Berger v. Peterson

Annotate this Case

498 N.E.2d 1257 (1986)

Sandra K. BERGER and Terry Lee Berger, Plaintiffs-Appellants, v. Paula K. PETERSON, Personal Representative of the Estate of Norma Jean Falk, Deceased, Defendant-Appellee.

No. 3-285A34.

Court of Appeals of Indiana, Third District.

October 22, 1986.

David B. Keller, Baker, Daniels & Shoaff, Fort Wayne, for plaintiffs-appellants.

Thomas W. Belleperche, Hunt, Suedhoff, Borror & Eilbacher, Fort Wayne, for defendant-appellee.

GARRARD, Judge.

Plaintiffs-appellants, Sandra and Terry Berger (Bergers) appeal a negative judgment for defendant-appellee, Paula K. Peterson (Peterson). Peterson is the personal representative of the estate of Norma Jean Falk. Falk was killed when her vehicle collided with an automobile driven by Sandra Berger.

The collision which gives rise to this action occurred at approximately 8:45 a.m. on December 21, 1981. Mrs. Berger was traveling north on U.S. 33 in Allen County and Falk was driving south. Mrs. Berger is the only surviving occurrence witness. She testified that before the collision she saw an automobile coming at her sideways, partially in her lane. It was not disputed that the impact did occur in Mrs. Berger's lane.

Based upon this evidence, the Bergers asserted two violations of Indiana motor *1258 vehicle statutes: first that Falk was driving too fast for existing conditions in contravention of IC 9-4-1-57, and second that Mrs.

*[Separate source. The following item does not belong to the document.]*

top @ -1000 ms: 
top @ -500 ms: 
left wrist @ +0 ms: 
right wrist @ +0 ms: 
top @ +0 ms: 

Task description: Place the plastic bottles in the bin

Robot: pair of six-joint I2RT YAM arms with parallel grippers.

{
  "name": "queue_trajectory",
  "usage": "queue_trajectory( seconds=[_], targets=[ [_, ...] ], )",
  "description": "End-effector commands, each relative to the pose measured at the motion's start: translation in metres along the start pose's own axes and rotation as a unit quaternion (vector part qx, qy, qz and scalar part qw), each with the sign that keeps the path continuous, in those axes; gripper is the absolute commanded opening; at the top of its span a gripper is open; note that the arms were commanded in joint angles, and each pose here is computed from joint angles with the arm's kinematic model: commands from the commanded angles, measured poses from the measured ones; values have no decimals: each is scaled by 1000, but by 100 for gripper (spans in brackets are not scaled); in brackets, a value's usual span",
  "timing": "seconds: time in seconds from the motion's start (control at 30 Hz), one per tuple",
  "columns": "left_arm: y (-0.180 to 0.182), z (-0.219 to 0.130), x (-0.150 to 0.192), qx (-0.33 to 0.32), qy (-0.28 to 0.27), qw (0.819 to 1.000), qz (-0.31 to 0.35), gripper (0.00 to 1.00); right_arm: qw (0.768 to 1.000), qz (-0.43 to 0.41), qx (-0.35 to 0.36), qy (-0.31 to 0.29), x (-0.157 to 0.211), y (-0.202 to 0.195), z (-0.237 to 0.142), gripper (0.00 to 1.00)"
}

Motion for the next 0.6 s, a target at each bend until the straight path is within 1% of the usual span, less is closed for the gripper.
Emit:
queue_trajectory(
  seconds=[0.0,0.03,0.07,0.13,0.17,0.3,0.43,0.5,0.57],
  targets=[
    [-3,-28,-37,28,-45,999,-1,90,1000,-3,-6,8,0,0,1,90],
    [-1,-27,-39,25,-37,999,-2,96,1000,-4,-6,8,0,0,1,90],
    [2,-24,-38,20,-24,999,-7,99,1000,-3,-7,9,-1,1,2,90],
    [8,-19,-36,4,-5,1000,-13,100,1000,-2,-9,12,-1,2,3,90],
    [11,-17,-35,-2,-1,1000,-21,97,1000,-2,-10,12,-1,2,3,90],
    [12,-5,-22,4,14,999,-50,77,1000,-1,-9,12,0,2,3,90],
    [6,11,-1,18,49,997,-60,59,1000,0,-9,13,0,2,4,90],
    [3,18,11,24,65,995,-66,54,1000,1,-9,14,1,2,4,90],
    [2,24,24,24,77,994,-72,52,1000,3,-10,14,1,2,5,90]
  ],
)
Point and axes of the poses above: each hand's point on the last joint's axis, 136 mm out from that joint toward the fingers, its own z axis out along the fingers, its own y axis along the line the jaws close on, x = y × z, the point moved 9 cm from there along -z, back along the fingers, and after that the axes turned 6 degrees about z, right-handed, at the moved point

Falk crossed the centerline in violation of IC 9-4-1-63. Peterson, on behalf of Falk's estate, denied these allegations of negligence and contended that the collision was the result of conditions beyond her control and therefore any statutory violation was excused.

At trial evidence was introduced which disclosed that on the date and time of the collision the roads were icy, temperatures were below freezing, and the area near the accident was experiencing blowing snow. As a result, Falk's lane was snow covered and snow drifts existed on the west side of her lane. The Bergers called several experts who indicated that in their opinion skids and slides of this type do not occur without driver error. No evidence of any specific driver error was presented, however, and none of the Bergers' experts offered any opinion as to the cause of the collision. One of Peterson's experts testified that not all skids and slides are caused by driver error. Furthermore, Peterson's witness, Carl Thelin, offered the only specific explanation of the collision. Mr. Thelin stated that Falk may have struck a mound of snow which deflected her vehicle and caused her to lose control.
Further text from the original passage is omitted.